Выступали другие актеры, высказывались за то, что пьесу надо принять и немедленно приступить к работе над ней. Немало нашлось таких, которые промолчали. Гуляев грустно качал головой, глядя в их лица, в их отводимые в сторону глаза. Он–то знал, почему они молчат. Они бы тоже рады сыграть в таком спектакле, где есть что играть, но они слышали, что Томашук против новой пьесы Алексахина, и считают за благо выждать более подходящий момент для определения собственной позиции.
Но было и несколько явных противников пьесы. Они кричали о том, что ничего нового в пьесе Алексахина нет, что все эти русские деды–подпольщики зрителям приелись, хватит гестаповских зверств и сверхидейных монологов перед винтовочными стволами, хватит чугуна и стали — слава богу, в последние годы искусство отделили от тяжелой промышленности.
Томашук критиковал и высмеивал сцену за сценой.
— Пьеса схематичная, — сказал он в заключение, — слабенькая, Я не говорю о замысле… Здесь напрасно некоторые так категорически высказывались о недостатках замысла. Напрасно, товарищи. Производственная тема будет жить в искусстве. Конечно, не в качестве некоего флюса — в должных пропорциях, но будет. Просто в данном случае пьеса товарищу Алексахину не удалась. Его дарование другого плана — плана интимного, плана полутонов и нюансов. Для того материала, который мы слышали сегодня, надобно перо большого мастера, широкое, крепкое перо, опытное.
Яков Тимофеевич не выдержал болтовни Томашука, выступил горячо и гневно, утратив свою обычную выдержку.
— Я, директор театра, буду бороться за эту пьесу! — заговорил он. — Александр Львович прав. В работе над нею мы приостановим удручающий процесс омещанивания нашего театра, мы вернемся на позиции революционной идейности, которыми всегда были так сильны.
Томашук перебивал его, острил; сторонники Томашука громко хохотали над каждой остротой.
Яков Тимофеевич не узнавал своего коллектива: какой черт вселился в некоторых товарищей, кто и какое шило подсунул им под сиденье?

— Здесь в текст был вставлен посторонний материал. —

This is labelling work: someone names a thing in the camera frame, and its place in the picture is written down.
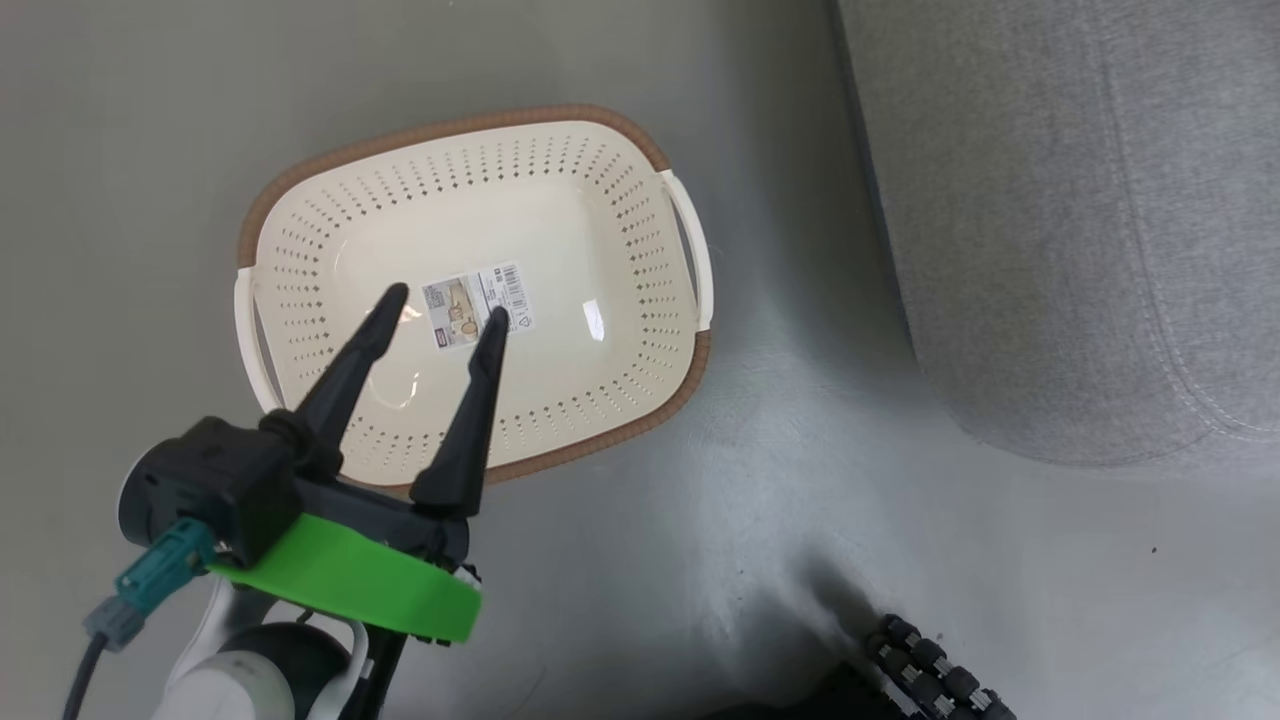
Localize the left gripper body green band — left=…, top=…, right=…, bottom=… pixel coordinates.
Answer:
left=205, top=476, right=484, bottom=644

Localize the teal connector camera cable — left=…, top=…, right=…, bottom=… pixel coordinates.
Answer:
left=62, top=517, right=217, bottom=720

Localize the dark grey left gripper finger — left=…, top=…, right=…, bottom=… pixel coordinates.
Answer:
left=409, top=308, right=512, bottom=518
left=288, top=283, right=411, bottom=473

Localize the black roller base wheel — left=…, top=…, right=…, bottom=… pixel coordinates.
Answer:
left=700, top=613, right=1019, bottom=720

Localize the printed product label sticker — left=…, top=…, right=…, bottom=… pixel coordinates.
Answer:
left=420, top=262, right=534, bottom=351

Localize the cream perforated laundry basket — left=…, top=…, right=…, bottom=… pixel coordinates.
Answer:
left=233, top=103, right=715, bottom=491

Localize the grey fabric sofa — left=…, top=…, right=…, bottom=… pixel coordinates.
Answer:
left=835, top=0, right=1280, bottom=469

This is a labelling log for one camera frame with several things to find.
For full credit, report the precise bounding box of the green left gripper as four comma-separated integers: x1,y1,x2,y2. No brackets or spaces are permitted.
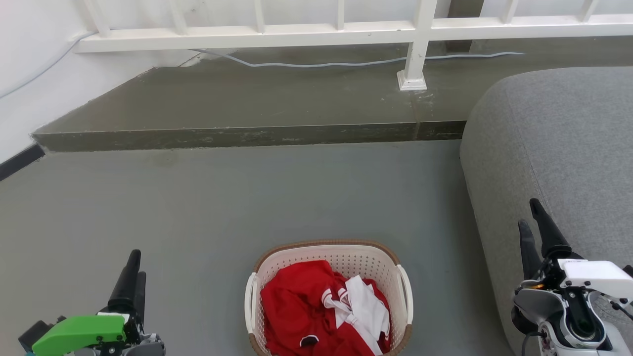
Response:
30,249,147,356

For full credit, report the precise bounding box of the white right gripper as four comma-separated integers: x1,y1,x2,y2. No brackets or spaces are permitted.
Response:
517,198,633,308

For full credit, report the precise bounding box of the white plastic laundry basket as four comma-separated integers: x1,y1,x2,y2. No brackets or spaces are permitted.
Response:
244,240,414,356

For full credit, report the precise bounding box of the grey fabric sofa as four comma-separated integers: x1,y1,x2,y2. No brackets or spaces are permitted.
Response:
459,67,633,356

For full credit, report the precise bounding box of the red garment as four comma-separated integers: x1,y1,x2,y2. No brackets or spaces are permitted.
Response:
261,260,391,356

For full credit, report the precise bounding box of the black baseboard strip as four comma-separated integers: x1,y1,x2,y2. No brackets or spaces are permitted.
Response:
0,143,45,182

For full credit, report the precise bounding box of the white garment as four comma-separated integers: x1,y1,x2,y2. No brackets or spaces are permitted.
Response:
321,275,390,356

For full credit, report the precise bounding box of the raised concrete step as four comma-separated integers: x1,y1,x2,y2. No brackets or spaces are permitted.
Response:
32,37,633,153

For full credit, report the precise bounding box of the dark grey pillar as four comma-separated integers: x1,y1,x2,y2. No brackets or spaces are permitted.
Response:
445,0,485,53

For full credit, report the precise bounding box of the white railing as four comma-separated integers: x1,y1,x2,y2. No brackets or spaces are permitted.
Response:
74,0,633,91

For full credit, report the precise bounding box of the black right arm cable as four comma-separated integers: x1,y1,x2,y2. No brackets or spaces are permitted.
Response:
521,331,544,356

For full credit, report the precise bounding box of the pale blue wall cable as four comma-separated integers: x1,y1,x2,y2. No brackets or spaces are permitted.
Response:
0,32,95,99

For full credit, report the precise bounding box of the grey floor cable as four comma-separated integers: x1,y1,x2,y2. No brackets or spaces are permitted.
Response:
190,48,525,69

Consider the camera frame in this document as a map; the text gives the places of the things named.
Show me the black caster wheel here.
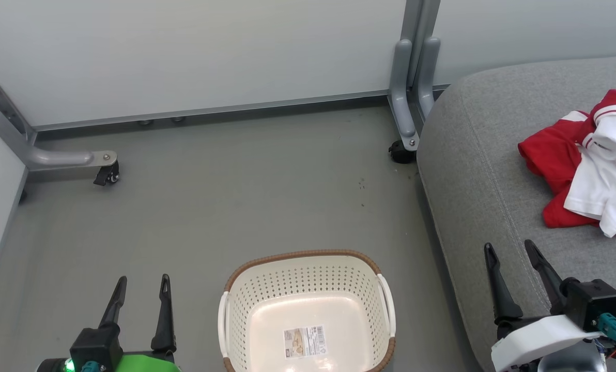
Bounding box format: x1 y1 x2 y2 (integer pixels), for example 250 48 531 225
389 141 417 164
94 161 120 187

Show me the paper label sticker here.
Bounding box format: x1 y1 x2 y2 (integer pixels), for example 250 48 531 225
283 325 328 359

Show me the grey single-bar partition foot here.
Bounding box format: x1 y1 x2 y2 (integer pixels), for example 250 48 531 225
0 62 118 172

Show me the cream perforated laundry basket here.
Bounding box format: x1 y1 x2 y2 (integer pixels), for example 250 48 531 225
218 250 396 372

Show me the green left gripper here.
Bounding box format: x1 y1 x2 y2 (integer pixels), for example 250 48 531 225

— Есть другая пьеса, — заговорил худрук, сцепив руки на животе и вращая большие пальцы один вокруг другого. — Актуальнейшая. Нам ее любезно передал один известный автор. Сюжетная канва такая. Человек несправедливо был осужден. Был оторван на какое–то время от жизни. Возвратился. Жена, конечно, давно вышла за другого. Друзья… кто умер, кто тоже исчез, кто отшатнулся. Автор прослеживает жизнь этого человека после возвращения. Нелегкую, сложную жизнь, когда надо преодолевать недоверие к себе со стороны окружающих.

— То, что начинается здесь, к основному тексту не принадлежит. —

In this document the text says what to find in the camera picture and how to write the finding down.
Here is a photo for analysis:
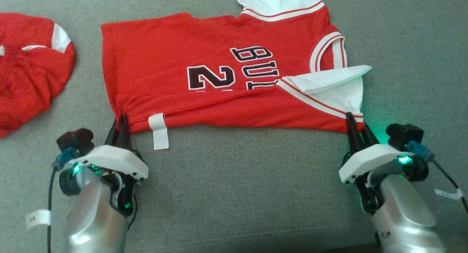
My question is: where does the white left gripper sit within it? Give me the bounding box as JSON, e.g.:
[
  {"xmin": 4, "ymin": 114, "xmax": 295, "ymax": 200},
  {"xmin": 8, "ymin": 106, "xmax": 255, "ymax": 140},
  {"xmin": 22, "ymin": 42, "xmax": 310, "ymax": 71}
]
[{"xmin": 67, "ymin": 113, "xmax": 149, "ymax": 180}]

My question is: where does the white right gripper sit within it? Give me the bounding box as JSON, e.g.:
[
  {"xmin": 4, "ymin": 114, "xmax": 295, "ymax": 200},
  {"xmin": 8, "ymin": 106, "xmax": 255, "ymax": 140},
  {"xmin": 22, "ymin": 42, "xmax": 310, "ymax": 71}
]
[{"xmin": 339, "ymin": 112, "xmax": 414, "ymax": 184}]

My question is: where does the red basketball jersey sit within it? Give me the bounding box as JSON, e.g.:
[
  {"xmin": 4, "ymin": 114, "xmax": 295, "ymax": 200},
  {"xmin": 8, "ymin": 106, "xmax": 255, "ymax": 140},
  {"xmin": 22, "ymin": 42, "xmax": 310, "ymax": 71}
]
[{"xmin": 100, "ymin": 0, "xmax": 373, "ymax": 151}]

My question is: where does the red shorts white stripe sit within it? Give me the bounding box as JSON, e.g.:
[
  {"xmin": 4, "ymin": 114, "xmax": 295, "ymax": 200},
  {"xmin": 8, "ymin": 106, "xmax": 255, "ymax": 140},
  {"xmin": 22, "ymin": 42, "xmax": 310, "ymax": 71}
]
[{"xmin": 0, "ymin": 12, "xmax": 77, "ymax": 139}]

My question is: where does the large grey sofa ottoman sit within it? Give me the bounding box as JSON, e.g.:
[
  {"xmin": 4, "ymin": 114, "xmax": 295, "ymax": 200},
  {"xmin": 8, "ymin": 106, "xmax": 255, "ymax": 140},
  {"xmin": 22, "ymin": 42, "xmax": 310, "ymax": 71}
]
[{"xmin": 0, "ymin": 0, "xmax": 468, "ymax": 253}]

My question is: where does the blue left cable connector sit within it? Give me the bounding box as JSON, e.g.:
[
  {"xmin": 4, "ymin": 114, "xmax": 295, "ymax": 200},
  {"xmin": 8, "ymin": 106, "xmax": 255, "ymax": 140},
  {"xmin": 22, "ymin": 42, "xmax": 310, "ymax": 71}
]
[{"xmin": 52, "ymin": 147, "xmax": 80, "ymax": 171}]

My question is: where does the blue cable connector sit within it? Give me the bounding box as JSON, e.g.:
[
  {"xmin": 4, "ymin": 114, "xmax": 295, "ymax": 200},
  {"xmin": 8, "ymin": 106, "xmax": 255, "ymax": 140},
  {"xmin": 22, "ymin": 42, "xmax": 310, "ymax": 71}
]
[
  {"xmin": 52, "ymin": 147, "xmax": 80, "ymax": 171},
  {"xmin": 405, "ymin": 140, "xmax": 436, "ymax": 163}
]

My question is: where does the blue right cable connector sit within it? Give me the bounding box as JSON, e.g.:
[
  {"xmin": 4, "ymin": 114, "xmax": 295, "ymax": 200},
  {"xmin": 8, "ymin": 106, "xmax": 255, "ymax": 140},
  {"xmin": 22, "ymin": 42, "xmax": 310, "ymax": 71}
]
[{"xmin": 405, "ymin": 140, "xmax": 436, "ymax": 163}]

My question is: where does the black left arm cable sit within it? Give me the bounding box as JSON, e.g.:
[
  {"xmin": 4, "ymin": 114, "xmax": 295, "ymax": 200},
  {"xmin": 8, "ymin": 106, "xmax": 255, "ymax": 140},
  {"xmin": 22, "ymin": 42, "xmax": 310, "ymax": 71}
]
[{"xmin": 46, "ymin": 167, "xmax": 60, "ymax": 253}]

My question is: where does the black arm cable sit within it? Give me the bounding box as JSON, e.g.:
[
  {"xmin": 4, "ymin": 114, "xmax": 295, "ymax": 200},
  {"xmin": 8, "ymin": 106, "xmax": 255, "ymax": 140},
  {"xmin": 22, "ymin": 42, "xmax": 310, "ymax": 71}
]
[
  {"xmin": 46, "ymin": 167, "xmax": 60, "ymax": 253},
  {"xmin": 431, "ymin": 157, "xmax": 468, "ymax": 214}
]

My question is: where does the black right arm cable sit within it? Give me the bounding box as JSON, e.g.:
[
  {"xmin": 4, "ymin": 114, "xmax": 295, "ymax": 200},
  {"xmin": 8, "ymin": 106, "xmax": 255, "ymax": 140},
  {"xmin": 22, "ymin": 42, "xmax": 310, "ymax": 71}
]
[{"xmin": 431, "ymin": 157, "xmax": 468, "ymax": 214}]

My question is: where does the white right cable label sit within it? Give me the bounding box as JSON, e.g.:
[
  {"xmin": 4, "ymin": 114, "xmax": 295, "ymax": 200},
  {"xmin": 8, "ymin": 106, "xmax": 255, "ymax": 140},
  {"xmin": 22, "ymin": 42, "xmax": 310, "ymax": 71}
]
[{"xmin": 434, "ymin": 188, "xmax": 463, "ymax": 201}]

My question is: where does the white cable label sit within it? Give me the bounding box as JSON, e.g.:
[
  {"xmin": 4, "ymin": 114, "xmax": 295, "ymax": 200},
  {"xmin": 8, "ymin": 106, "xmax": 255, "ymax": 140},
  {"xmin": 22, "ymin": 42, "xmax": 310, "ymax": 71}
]
[
  {"xmin": 25, "ymin": 209, "xmax": 52, "ymax": 230},
  {"xmin": 434, "ymin": 188, "xmax": 463, "ymax": 201}
]

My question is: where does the white left cable label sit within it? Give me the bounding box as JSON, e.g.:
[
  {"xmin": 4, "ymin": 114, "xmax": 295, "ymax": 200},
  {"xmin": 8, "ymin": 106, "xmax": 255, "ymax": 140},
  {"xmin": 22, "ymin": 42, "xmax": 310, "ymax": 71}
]
[{"xmin": 25, "ymin": 209, "xmax": 52, "ymax": 230}]

— Жизненная ситуация. Острая, — вставил Томашук. — Можете такую наблюдать в натуре на Металлургическом заводе. Инженер по фамилии Воробейный, Борис Калистратович…
— Ситуация жизненная и острая, — сказал Гуляев. — Да, это трагедия — пострадать без всякой вины. Но инженер по фамилии Воробейный, Борис Калистратович, не подходит под эту ситуацию! Фальшивая, мелодраматическая трактовка темы!
— Инженер по фамилии Воробейный ревностно служил немцам! — добавил Яков Тимофеевич.
— Это надо доказать! — крикнул Томашук.
— Это было доказано на суде. Суд был открытый. Были свидетели — рабочие. Они помнят все.
— Друзья, — снова заговорил худрук. — Прошу сосредоточиться. Мы поставим этот спектакль как спектакль- песню, как спектакль–поэму. Мы подымем оркестр на колосники. Будут трубить трубы…
— Вот–вот — трубы архангелов! Так сказать, Судный день устроите! — сказал Гуляев. — Только над кем судилище?
— Наш герой, — как бы не слыша Гуляева, продолжал худрук, — с последней репликой: «К жизни! К вечной справедливости! К светлому будущему!» — пойдет… Мы построим пандус, широкой спиралью подымающийся к директорской ложе… Герой пойдет по этому пандусу ввысь, ввысь…
— Вознесем его, так сказать, на небо, — сказал Гуляев. — Причислим к лику святых. Надо только придумать, как добиться натурального свечения нимба вокруг его чела.
— Плоско, — сказал худрук внешне спокойно, но по лицу его, начинаясь под бородой, шел мелкий тик. — Дорогой Александр Львович, вы утрачиваете чувство прекрасного, чувство нового, вы становитесь заурядным рутинером. Вам следует подумать над своим будущим.
— Намеки! — крикнула одна старая актриса. — Неугодные, несогласные — ищите себе другое место? Может быть, еще шелковый шнур пришлете?